Conversely, it may be possible to reduce fear and anxiety by slowing down our breath.

There is a strong connection between participants’ intentional (that is, paced) breathing and activation in the insula.

The insula regulates the autonomic nervous system and is linked to body awareness.

Prior studies have linked intentional breathing to posterior insular activation, suggesting that paying particular attention to the breath may increase awareness of one’s bodily states—a key skill learned in practices like yoga and meditation.

Finally, researchers have noted that when participants accurately tracked their breath, both the insula and the anterior cingulate cortex, a region of the brain involved in moment-to-moment awareness, were active.

The results of this study support a link between types of breathing (rapid, intentional, and attentional) and activation in brain structures involved in thinking, feeling, and behavior.

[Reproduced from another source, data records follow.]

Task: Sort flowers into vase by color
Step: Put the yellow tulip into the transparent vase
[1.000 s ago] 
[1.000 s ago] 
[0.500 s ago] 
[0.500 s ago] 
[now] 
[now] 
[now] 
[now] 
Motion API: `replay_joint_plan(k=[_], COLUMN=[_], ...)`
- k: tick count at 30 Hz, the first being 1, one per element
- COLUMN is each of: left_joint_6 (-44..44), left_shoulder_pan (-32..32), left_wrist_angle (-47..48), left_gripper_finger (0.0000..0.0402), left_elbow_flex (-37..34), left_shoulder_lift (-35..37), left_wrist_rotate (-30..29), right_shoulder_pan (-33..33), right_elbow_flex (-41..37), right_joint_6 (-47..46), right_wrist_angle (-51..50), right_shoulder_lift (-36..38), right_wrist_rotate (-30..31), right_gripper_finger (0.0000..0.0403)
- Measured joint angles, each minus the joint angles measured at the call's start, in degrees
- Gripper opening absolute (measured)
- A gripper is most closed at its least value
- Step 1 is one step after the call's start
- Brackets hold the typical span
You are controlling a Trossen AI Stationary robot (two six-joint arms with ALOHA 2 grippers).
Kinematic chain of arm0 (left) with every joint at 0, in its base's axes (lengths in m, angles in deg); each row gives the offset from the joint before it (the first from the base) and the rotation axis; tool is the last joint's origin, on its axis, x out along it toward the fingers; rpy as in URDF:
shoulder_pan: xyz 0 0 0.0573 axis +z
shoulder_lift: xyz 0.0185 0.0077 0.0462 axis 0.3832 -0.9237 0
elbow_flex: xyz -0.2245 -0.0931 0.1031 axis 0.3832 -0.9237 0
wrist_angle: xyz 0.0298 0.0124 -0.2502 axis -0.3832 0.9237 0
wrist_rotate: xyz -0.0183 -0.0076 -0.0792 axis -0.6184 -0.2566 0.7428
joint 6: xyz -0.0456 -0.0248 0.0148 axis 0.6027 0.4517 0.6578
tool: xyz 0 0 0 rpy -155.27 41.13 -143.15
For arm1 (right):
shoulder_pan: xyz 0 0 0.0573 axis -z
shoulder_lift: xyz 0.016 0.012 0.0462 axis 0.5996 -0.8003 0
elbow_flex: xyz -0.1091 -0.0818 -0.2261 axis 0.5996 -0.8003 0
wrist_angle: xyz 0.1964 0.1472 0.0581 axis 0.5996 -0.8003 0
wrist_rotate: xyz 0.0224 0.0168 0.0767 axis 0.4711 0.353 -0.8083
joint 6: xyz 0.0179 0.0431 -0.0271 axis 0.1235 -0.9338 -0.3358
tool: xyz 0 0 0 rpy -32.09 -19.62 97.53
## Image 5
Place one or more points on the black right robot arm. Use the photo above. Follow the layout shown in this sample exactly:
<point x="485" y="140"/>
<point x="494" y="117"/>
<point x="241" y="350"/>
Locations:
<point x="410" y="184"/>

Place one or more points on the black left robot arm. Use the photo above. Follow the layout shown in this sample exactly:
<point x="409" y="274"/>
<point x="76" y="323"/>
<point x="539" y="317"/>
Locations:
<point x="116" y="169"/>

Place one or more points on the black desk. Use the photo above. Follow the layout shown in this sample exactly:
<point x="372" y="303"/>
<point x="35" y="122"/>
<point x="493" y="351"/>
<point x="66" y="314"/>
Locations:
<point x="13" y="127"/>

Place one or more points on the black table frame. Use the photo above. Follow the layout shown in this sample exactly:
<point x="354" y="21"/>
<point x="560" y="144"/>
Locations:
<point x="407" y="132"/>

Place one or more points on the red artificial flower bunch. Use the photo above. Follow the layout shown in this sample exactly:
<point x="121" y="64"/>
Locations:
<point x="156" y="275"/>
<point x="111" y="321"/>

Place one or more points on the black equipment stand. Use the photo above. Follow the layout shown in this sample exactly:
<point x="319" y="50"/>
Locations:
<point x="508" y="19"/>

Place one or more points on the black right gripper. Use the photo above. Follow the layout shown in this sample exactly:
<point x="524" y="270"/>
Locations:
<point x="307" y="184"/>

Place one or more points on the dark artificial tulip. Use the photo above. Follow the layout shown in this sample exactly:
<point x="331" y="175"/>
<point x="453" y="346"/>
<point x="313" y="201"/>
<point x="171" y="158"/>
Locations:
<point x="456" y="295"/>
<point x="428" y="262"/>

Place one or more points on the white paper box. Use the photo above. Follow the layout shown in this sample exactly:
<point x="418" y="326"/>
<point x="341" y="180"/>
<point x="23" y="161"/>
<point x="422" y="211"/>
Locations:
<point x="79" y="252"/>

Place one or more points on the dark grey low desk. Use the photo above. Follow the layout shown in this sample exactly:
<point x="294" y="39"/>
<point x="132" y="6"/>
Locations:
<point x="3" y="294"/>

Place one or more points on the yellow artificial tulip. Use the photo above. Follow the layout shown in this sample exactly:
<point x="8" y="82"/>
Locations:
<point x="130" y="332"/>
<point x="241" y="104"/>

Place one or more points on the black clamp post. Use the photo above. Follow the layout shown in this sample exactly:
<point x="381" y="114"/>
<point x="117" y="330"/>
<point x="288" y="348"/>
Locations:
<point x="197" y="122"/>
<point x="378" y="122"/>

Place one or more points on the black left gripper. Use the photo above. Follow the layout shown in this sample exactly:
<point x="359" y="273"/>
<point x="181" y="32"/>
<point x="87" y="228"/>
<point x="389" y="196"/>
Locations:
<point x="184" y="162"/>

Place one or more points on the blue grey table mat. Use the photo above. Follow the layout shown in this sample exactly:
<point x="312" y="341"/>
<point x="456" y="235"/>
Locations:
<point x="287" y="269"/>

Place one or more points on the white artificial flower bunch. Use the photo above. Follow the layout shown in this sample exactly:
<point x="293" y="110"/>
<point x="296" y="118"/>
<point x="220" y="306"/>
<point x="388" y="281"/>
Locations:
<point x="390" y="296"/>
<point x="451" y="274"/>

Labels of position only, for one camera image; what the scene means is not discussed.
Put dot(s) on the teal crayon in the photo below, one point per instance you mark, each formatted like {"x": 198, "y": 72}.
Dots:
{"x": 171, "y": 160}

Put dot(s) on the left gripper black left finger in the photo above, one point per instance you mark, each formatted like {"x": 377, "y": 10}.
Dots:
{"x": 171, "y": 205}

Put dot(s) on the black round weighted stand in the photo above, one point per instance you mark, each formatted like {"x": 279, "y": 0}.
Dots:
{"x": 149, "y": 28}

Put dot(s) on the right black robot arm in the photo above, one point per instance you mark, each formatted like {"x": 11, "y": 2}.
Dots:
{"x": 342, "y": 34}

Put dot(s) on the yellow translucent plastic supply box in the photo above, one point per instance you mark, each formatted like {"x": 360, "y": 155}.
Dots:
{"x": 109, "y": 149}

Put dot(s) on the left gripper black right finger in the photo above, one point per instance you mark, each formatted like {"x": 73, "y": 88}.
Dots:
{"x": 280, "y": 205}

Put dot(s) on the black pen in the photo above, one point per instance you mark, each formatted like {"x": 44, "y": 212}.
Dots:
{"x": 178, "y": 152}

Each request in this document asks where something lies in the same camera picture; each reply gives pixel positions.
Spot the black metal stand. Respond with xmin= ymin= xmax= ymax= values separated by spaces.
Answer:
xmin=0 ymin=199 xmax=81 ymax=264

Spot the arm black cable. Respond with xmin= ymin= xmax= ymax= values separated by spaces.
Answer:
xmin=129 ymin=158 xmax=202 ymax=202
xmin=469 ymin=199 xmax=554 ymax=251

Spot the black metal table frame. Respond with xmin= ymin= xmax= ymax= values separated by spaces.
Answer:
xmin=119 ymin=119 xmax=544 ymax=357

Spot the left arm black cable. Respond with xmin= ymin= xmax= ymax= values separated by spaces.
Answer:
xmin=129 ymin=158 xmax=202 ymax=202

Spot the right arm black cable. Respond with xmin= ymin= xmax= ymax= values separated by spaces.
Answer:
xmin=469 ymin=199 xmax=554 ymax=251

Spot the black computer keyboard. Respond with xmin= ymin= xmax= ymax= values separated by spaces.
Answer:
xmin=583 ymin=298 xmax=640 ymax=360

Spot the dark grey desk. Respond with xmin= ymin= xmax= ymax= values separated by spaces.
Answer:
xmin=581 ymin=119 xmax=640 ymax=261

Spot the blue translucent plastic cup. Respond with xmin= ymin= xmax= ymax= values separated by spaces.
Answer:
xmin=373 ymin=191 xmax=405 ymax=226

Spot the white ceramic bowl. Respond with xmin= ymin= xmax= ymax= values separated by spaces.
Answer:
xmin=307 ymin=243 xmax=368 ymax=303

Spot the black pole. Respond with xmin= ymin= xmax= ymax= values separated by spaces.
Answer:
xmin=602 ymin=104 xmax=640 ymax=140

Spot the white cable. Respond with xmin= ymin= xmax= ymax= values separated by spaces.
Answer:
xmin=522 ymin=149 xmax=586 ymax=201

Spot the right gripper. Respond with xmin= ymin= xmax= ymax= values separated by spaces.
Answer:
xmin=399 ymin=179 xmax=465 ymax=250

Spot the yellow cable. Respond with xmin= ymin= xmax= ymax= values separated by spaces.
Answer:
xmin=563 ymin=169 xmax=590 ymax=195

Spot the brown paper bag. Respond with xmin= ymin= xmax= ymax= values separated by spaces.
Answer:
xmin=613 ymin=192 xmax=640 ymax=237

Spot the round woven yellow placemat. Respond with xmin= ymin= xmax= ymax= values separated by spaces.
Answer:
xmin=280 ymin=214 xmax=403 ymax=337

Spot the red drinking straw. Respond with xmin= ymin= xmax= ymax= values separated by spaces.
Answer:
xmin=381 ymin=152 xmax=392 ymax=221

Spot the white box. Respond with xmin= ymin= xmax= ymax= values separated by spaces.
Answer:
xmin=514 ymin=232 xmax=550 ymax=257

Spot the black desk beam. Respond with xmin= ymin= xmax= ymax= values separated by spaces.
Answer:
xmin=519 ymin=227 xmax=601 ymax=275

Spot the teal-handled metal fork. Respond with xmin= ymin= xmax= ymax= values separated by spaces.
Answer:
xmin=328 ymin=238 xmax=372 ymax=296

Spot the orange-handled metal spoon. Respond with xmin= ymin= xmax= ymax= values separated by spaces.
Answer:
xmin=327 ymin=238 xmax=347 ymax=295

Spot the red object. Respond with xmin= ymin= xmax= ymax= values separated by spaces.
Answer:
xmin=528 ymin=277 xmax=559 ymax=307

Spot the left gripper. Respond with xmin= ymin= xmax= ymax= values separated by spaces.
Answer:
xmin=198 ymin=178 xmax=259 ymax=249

This raises the possibility that particular breathing strategies may be used as a tool to help people to manage their thoughts, moods, and experiences.

lets practice:

Examples of breathing patterns that calm and settle the nervous system:

  1. Boxed breathing (in 4, hold 4, out 4, pause 4)

  2. Even breaths (in 4, out 4 OR in 6, out 6)

  3. Altnerate nostril breathing (deep inhales in the right nostril, long exhales out the left and alternate)

  4. 4, 2, 6 breath (in for 4, hold for 2, out for 6)

  5. Belly breathing.... concentrate on all these breath patterns and normal breathing going past the chest/lunges and filling the belly with inhales and releasing for exhales [also known as liver breathing in African cultures]

How can you incorporate this into your daily practice?

Who can hold you accountable and support you?

How can you track the benefits of it for you?